In the instant case, Lucille R. Allen did not "defeat” Garden Orchards in the workers’ compensation proceedings. There was a settlement. Neither party was defeated. Neither party prevailed. Money was indeed paid by Garden Orchards to Lucille R. Allen, but without any concession by either party regarding the correctness of the position asserted by the other. In contrast with Hassberger, supra at 490, Garden Orchards did not concede "that defendant’s position was well taken.”
In Hassberger, defendant’s counsel "dismissed the bill and brought this action to recover the money paid.” Id. This case would be similar if Garden Orchards’ counsel had conceded that Ray F. Allen was an employee and had consented to [433]*433the payment of full workers’ compensation benefits. Then, of course, Lucille R. Allen would be precluded from maintaining this action.

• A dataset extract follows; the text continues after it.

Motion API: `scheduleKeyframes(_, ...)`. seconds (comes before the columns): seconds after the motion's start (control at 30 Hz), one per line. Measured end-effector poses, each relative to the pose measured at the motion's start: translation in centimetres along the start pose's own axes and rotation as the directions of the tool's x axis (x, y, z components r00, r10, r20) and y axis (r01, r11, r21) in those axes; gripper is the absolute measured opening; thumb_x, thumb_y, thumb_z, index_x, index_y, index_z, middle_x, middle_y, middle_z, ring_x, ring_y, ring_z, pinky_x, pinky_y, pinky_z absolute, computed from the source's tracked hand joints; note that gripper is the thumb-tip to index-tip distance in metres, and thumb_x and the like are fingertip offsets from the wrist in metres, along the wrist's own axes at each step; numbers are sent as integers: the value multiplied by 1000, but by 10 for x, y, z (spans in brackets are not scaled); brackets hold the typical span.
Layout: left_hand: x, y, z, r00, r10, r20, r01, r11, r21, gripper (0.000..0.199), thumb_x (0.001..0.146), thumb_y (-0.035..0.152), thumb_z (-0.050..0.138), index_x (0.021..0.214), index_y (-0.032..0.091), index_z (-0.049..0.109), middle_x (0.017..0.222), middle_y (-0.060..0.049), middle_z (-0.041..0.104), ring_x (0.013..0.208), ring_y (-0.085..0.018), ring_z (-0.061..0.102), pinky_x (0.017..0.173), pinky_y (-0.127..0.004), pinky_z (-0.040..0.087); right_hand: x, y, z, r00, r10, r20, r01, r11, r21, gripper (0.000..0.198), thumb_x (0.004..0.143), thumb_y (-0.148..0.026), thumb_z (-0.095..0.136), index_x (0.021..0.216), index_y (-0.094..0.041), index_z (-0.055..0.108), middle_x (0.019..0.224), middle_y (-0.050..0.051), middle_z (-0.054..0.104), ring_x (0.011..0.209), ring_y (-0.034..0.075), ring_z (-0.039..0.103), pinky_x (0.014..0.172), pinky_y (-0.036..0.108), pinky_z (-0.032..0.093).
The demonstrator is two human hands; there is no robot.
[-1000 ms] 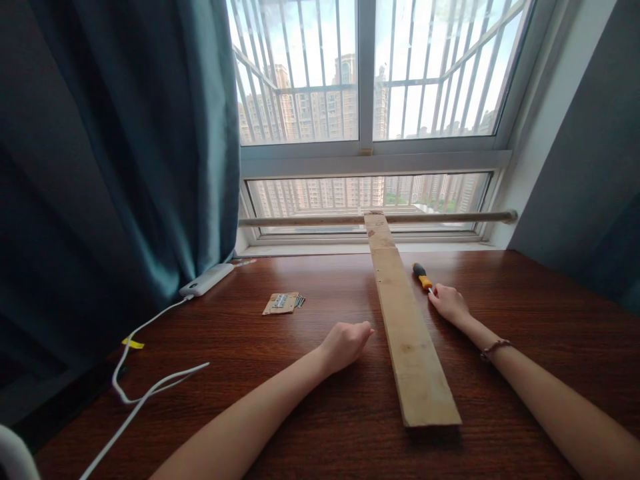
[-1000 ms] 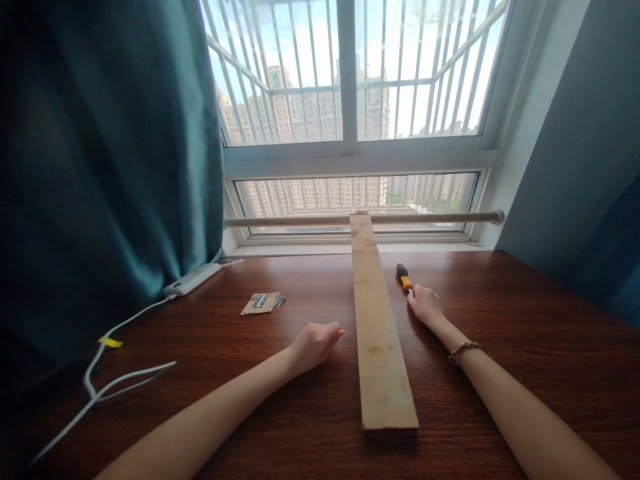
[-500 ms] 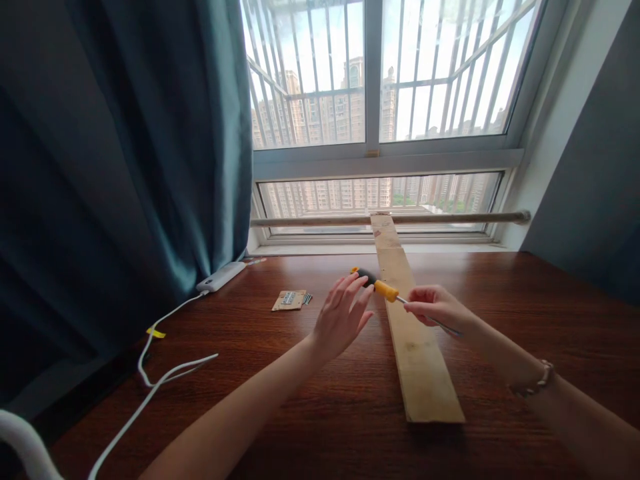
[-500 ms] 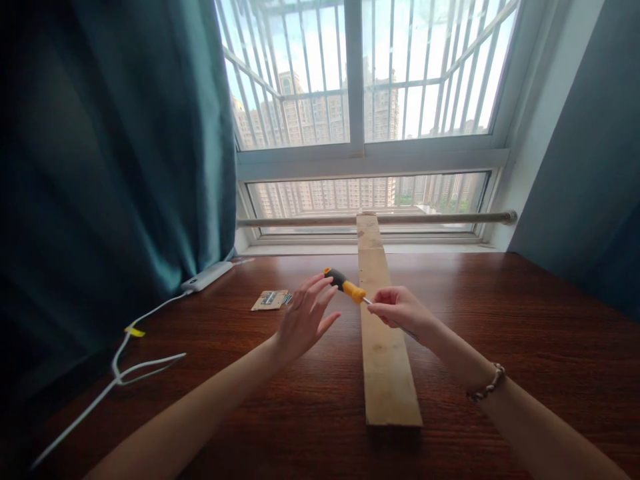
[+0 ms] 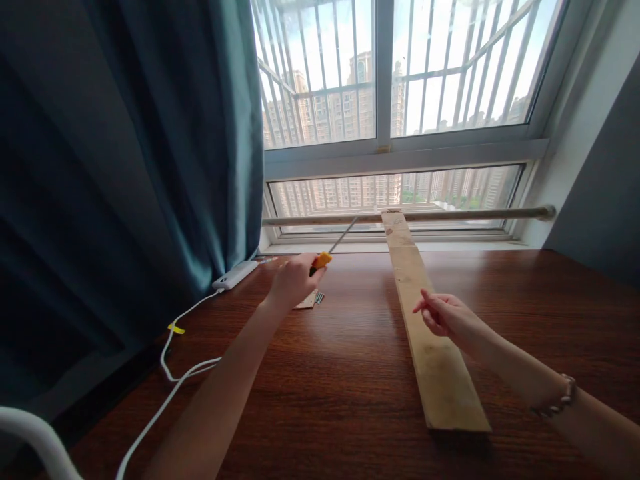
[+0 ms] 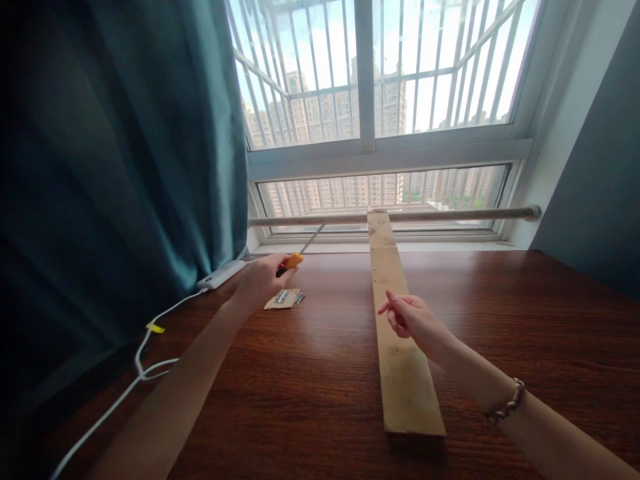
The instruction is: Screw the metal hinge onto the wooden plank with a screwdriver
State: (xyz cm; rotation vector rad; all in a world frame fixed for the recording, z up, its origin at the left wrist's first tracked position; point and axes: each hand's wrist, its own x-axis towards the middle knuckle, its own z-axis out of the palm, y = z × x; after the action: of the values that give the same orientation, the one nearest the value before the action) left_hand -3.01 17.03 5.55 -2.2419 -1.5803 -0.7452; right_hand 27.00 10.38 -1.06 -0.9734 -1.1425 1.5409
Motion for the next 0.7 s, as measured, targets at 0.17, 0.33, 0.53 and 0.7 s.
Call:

A redemption order approves a settlement. It does not purport to determine which of the competing factual assertions advanced by the parties is correct.
The redemption agreement, by its terms, constituted a settlement "of any and all liability the employer might have for weekly Workmen’s Compensation benefits” and did not purport to include or cover all liability Garden Orchards might have arising out of the injury. The redemption order, by its terms, similarly redeemed only Garden Orchards’ "entire liability for workers’ disability compensation benefits,” and did not purport to include any other liability that Garden Orchards might have arising out of Ray F. Allen’s death.
If Lucille R. Allen prevails in this wrongful death action, the judge would be required to reduce the portion of the judgment for economic loss to the extent of the $20,000 workers’ compensation benefit paid to her pursuant to the redemption agreement.18
Reversed and remanded to the circuit court.
Cavanagh, C.J., and Brickley, J., concurred with Levin, J.